Les semi-conducteurs sont des composants indispensables pour la fabrication de matériel informatique entre autres, notamment des objets connectés. Le semi-conducteur se définit comme un corps non métallique qui conduit imparfaitement l’électricité. En effet, ses propriétés électriques lui permettent à la fois d’être conducteur et isolant.

Cette propriété hybride constitue la base de toute l’informatique moderne et fait fonctionner tous nos appareils informatiques.

La fabrication de semi-conducteurs consomme énormément d’eau, notamment pour le nettoyage des puces. Les principales usines situées sur les trois technopôles engloutissent 156’000 tonnes d’eau par jour, soit l’équivalent de 60 piscines olympiques.

La mise au point de ces composants informatiques obéit à des processus complexes et environ 90 % des plus perfectionnées de ces puces seraient fabriquées sur l’île.

 

Pénurie de l’offre et augmentation de la demande mondiale en puces électroniques

 

Avec la crise du Covid-19, la demande en matériel informatique n’a fait qu’augmenter.

Confinement et développement du télétravail, ce sont plus de 300 millions de PC qui ont été vendus en 2020.

La pénurie des semi-conducteurs impacte un marché de plus de 440 milliards de dollars et fait l’objet d’une guerre technologique entre les grandes puissances industrielles à travers le monde.

Les retards de production de l’iPhone 12 ou encore celle de la Playstation 5, rappellent que le semi-conducteur, composant électronique plus petit qu’un grain de sable, est indispensable pour produire du matériel électronique. Sans ce « cerveau électronique », impossible de faire circuler des informations dans la machine.

Pénurie des semi-conducteurs

 

Les terres rares, l’avantage de la Chine

 

Les terres rares possèdent 17 métaux aux propriétés exceptionnelles et utilisées dans la fabrication de produits de haute technologie.

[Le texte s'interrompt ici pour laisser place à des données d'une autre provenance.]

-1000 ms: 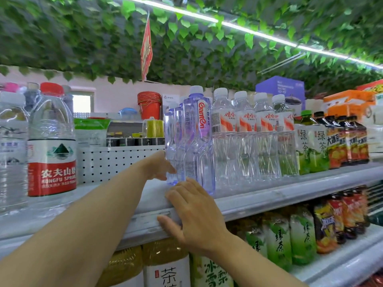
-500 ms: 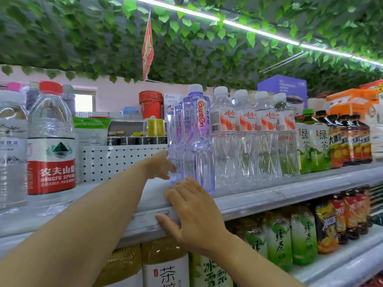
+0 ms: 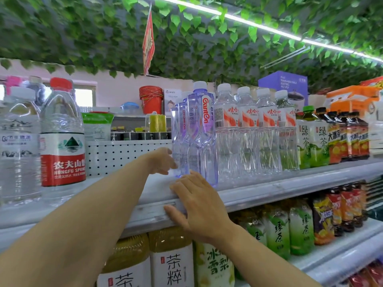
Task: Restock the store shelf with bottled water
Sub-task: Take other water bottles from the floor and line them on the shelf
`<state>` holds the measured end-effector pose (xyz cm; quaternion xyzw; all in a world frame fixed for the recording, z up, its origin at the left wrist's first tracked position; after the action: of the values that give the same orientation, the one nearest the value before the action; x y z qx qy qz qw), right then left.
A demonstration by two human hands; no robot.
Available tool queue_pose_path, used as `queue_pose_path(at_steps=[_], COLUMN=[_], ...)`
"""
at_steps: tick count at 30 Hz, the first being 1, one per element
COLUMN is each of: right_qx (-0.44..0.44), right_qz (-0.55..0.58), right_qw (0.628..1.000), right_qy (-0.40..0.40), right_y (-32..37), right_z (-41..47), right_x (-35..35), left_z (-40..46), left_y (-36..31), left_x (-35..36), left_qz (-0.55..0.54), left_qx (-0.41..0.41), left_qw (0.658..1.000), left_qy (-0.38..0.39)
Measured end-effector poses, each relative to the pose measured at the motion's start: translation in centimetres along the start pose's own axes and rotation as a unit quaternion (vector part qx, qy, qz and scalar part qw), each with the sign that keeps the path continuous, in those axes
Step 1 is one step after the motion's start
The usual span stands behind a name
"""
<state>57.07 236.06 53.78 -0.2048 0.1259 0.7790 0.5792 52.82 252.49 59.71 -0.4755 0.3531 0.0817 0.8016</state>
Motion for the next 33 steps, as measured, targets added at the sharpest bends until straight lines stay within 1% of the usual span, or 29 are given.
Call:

Avec le boom du numérique et des nouvelles technologies vertes, aujourd’hui, à l’échelle de l’économie mondiale, les terres rares sont considérées comme des métaux stratégiques.

C’est la Chine qui assure l’essentiel de la production mondiale, ce qui donne à Pékin un quasi-monopole puisqu’elle produit à elle seule 85 % des terres rares consommées actuellement.

L’enjeu est donc à la fois géopolitique et environnemental. La Chine est aujourd’hui incontournable pour s’approvisionner en terres rares. Bien qu’il existe de nombreux gisements de terres rares dans le monde, ils ne sont pas exploités. Il faut compter 25 ans entre le début d’un projet de mine et le début de son exploitation.

 

 L’impact de cette pénurie dans le secteur de l’informatique

 

Une pénurie mondiale de puces informatiques fait craindre que le matériel électronique commence à coûter plus cher. 

Le problème ne se limite pas aux grandes entreprises. La hausse des prix pourrait bientôt toucher le porte-monnaie des particuliers dans leurs achats de produits du quotidien.

Pire, l’approvisionnement en matières premières est devenu irrégulier, avec des livraisons tardives et incomplètes. Les entreprises se retrouvent contraintes d’avertir leurs clients que les estimations de coûts et de délais pourraient être revues à la hausse.

Dans le secteur de l’informatique, les entreprises et les consommateurs constatent une hausse de 30 à 40% du prix du matériel.

La fermeture du fret aérien pendant les confinements a obligé les producteurs à faire le choix d’envoyer leurs marchandises par bateaux. Cela a engendré un coût supplémentaire et des délais étendus. Les distributeurs répercutent donc ces coûts supplémentaires sur leurs tarifs.

Imprimantes, ordinateurs portables… les prix flambent au rayon informatique.